I'm sure at least half of my unsolicited mailings and "push" marketing efforts were glanced at and trashed after I paying a fortune in printing and postage. At best, each contact I was able to reach through traditional marketing had on average a depth of a family of 4 and maybe a few friends. I question whether anyone ever even looked at my yellow page ad. Now, when I have an interesting comment to post on Twitter, it can get proliferated (re-tweeted or RT’d) to hundreds of thousands of people! . . . each new “tweet” is recognized by Google and appears in the top of search engine searches for the keywords and key phrases that describe the products and services I input in the tweet. When I finally understood the power of this new method of marketing, I realized what reason was there NOT to be part of this new “conversation"? It was at this point that my social media efforts took off, and within a year I had built a significant network of thousands of "followers" over several social media tools.
“Search engine optimization” is a term used to describe the attempt to show up in searches for words or phrases people use to search for the products or services you are selling ahead of competitors. I think a better term for the public to grasp what you are trying to achieve with this too is “Search Engine Elevation”. How you are “optimized”, or “elevated” through any particular search is due, in large part, to the content you produce and proliferate on the social internet. When I realized what this could do in terms of driving new business through the doors of my brick-and-mortar business, the light bulb went off, and I decided instead of spending money on traditional marketing which was becoming less and less effective as people searched more and more in search engines, I would try to master this new media channel.
The evolution of your marketing and advertising efforts will naturally shift towards using new media whether you want it to or not. Delaying the inevitable is harming your organization. Working with new media to market your business will produce results that go straight to your bottom line, cutting your advertising budget as close to nil as you want to go. This is the story of how the social internet is capable of driving customers into your business and how progressive businesses are leveraging it to find new business and decrease marketing expenses. It’s gearing your social efforts towards search engine elevation, or, as I call it, Searchial Marketing.
Within today’s internet there are several broad methods you might use to market a business. This book discusses the strategy of social for search engine optimization, for which I coined the term SEARCHIAL. The searchial method provides the most return on investment; by interacting in the grass-roots social space in a calculated manner you cause your web content to float to the top of searches, driving in new business.
If you are reading this book, you likely have a website.

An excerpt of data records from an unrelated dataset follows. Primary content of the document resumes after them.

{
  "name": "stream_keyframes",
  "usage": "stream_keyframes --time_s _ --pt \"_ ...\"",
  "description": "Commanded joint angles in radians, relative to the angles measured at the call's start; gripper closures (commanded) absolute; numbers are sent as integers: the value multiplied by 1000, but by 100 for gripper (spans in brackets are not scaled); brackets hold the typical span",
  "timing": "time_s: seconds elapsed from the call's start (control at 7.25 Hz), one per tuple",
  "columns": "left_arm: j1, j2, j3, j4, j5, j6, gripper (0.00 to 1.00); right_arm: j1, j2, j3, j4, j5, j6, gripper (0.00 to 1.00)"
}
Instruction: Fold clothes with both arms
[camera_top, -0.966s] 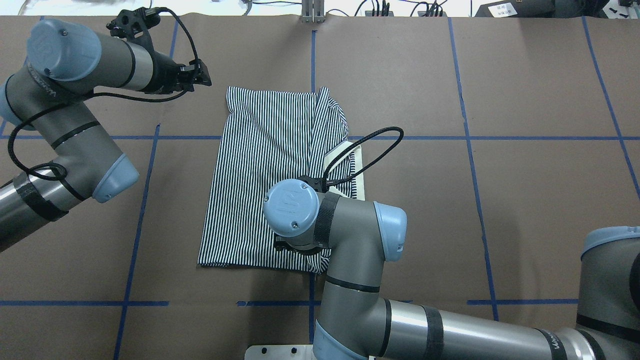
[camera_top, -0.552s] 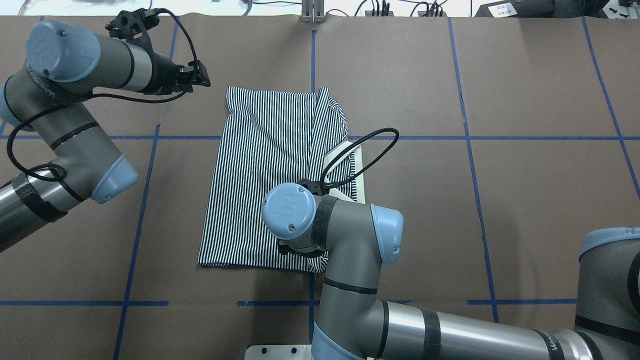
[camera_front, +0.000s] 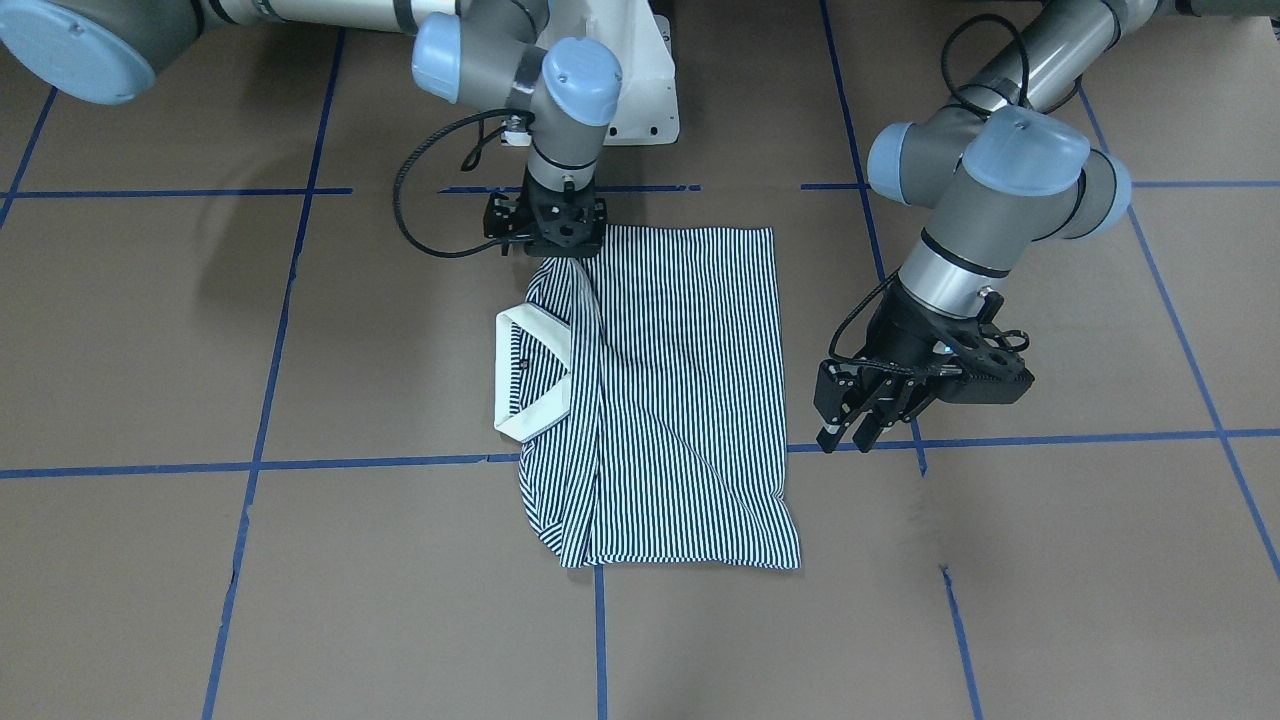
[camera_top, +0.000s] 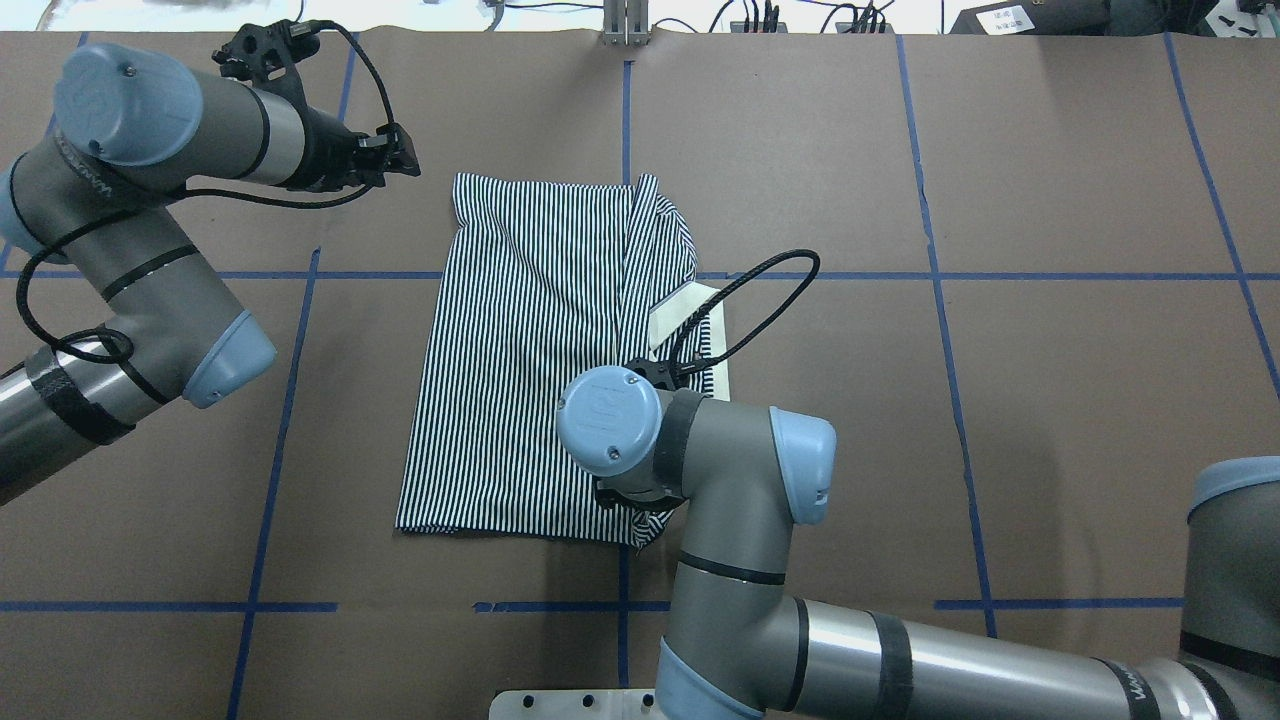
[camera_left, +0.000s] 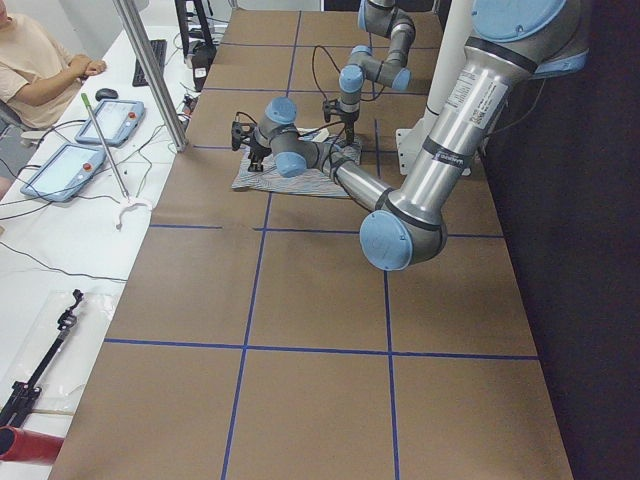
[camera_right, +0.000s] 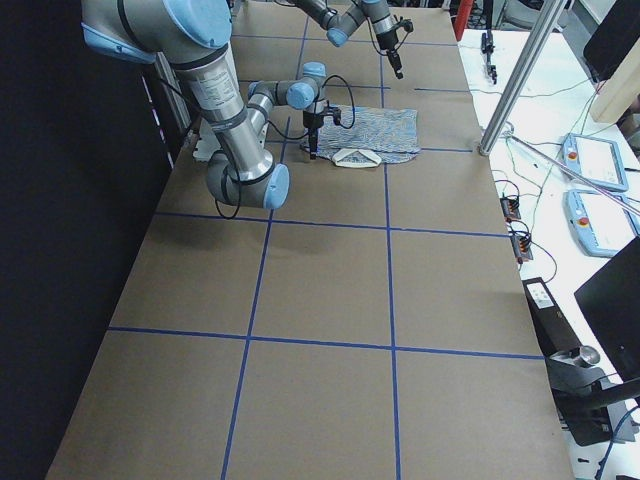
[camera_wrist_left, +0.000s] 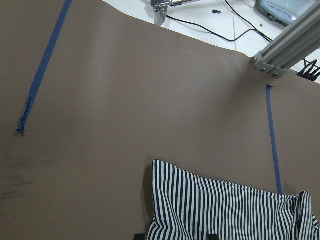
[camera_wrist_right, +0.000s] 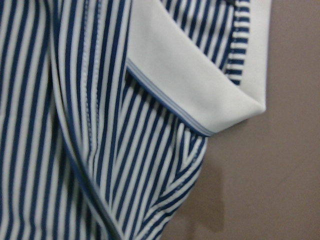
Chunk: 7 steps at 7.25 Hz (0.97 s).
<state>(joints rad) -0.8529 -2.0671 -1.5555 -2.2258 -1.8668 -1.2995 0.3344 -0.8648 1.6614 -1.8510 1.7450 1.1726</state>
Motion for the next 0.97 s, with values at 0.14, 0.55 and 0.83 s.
stream_keyframes --time_s 0.14,0.55,0.83 --pt "0 -1 0 0 0 0 50 52 -155 133 -10 -2 -85 0" --pt "-2 7 -8 0 0 0 49 78 -21 92 -1 -27 -73 0" --pt "-2 15 -9 0 0 0 49 80 146 -103 36 -36 -64 0"
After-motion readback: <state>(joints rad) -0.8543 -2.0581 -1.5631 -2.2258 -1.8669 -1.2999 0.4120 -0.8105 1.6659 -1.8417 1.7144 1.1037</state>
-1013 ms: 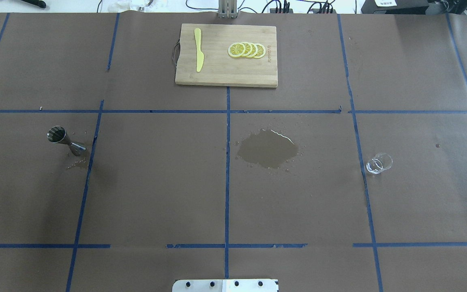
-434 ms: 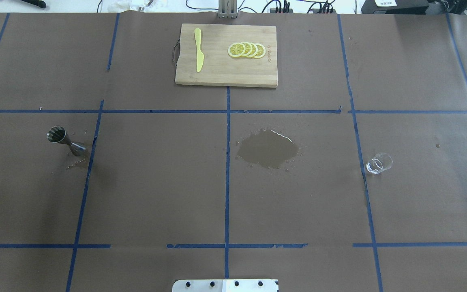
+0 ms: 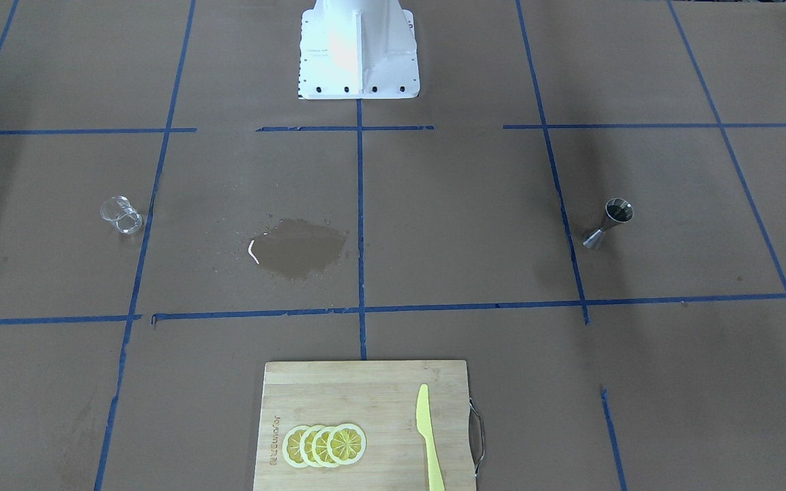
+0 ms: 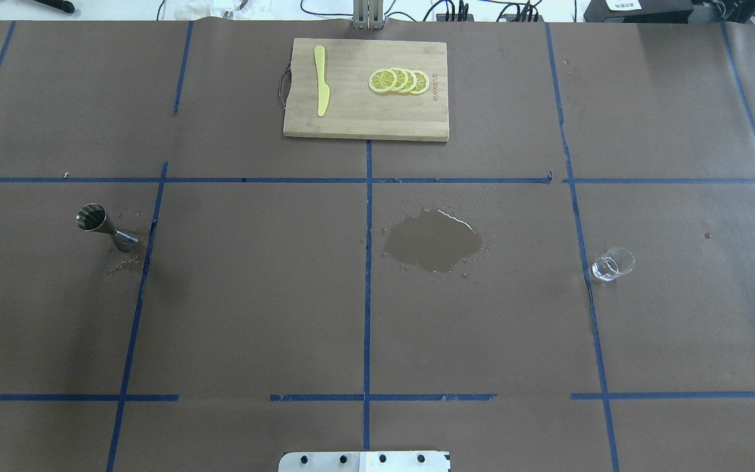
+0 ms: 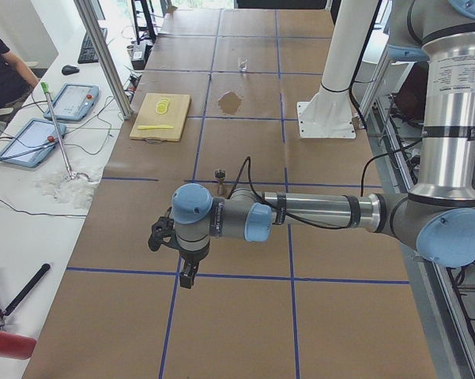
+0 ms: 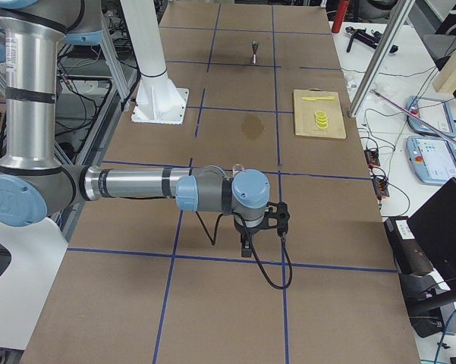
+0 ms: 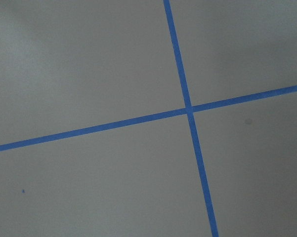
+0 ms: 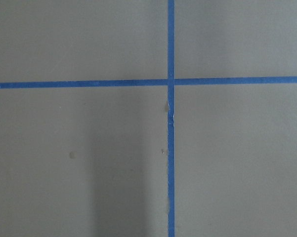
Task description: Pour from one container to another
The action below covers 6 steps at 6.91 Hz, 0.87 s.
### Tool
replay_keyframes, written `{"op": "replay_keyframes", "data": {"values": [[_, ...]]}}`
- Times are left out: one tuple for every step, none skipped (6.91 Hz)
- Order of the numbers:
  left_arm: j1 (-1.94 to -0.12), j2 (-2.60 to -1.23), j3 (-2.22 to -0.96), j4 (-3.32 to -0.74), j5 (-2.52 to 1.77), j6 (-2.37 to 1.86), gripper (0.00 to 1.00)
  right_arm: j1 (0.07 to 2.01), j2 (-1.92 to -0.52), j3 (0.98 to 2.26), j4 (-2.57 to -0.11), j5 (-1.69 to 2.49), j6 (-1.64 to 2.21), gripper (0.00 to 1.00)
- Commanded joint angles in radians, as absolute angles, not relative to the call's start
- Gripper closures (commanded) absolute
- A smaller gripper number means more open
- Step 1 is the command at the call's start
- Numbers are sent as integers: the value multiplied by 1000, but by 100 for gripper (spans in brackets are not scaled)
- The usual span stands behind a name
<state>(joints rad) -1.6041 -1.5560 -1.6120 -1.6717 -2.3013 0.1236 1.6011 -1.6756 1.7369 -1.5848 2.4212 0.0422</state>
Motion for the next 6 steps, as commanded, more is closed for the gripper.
{"op": "replay_keyframes", "data": {"values": [[-1605,-1557,-1612,-1695,-2303,94,0,1601,-1680,1701,-1487,2424,136,0],[-1605,-1557,-1611,-1716,-2303,63,0,1601,-1680,1694,-1479,2424,137,0],[-1605,-1557,-1603,-1735,-2303,57,0,1601,-1680,1692,-1480,2424,138,0],[-1605,-1554,-1603,-1735,-2303,55,0,1601,-1680,1692,-1480,2424,138,0],[-1605,-1554,-1606,-1735,-2303,31,0,1601,-1680,1690,-1480,2425,138,0],[-1605,-1554,-1606,-1735,-2303,11,0,1601,-1680,1690,-1480,2427,138,0]]}}
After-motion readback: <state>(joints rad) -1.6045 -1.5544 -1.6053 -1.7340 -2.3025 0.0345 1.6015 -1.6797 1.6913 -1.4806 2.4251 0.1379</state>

This makes it likely you have “content” you wrote that exists on the internet. Search engines have software referred to as “Bots” or “spiders” that are “sent out” across the web regularly. The job of these bots is to “read” content and assign levels of importance, or “relevance” to websites and blogs based on keywords and key phrases found in the content. For instance, if your content regularly mentions the keyword “optical,” the bots award you a certain numerical value that equates to the “importance” for searches that include the keyword “optical”. If you have the word “optical” linked to other sites that mention the keyword “optical” and they link to you, then your content earns a higher numerical value, thus your content assigned a higher importance, score for your content than sites that do not. Google uses the term “relevance” to describe the importance of content for particular keywords or key phrases. The relevance of a website and/or blog is determined by many things, but mostly by how much up-to-date relevant content is published in a given area of expertise and how many other websites, blogs, forums and directories reference the blog or website by linking their content to it. When a “Bot” finds a site that is:
• Regularly updated with content that is keyword-specific to a given search
• Links to other highly relevant sites within the same specialty
• Is modern in its technology (incorporates online forms, videos etc.) and
• Participates in certain social media efforts
… the bot assigns a higher grade to that site than it would to a similar site in a similar area of expertise without these qualities. This higher grade helps the content get placed higher in the search engine listings when an internet user searches for the keyword the bot recognized and rewarded it for. In essence, the more “relevant” your website for any specific search term, the higher up you will appear in search engines when people in your geographic location are searching for your services in their area. I refer to the process of modifying your content to improve search as “Search Engine Elevation”. Eventually, you show up higher in a Google search for “optical” than your local competitors and are “found” more by people in your area searching for “optical” products. This is the most direct value proposition for using social media for your business – getting “found” more frequently than your competitors when people are looking for the goods or services you offer. The Bots can be your friends or your enemies and are extremely powerful; I sometimes refer to them jokingly as the “bot gods”; respect the bot gods, you may even want to pray to them, because the bots show their love by increasing your position in search engines and there is a direct correlation to where you are found in an organic search and business revenue.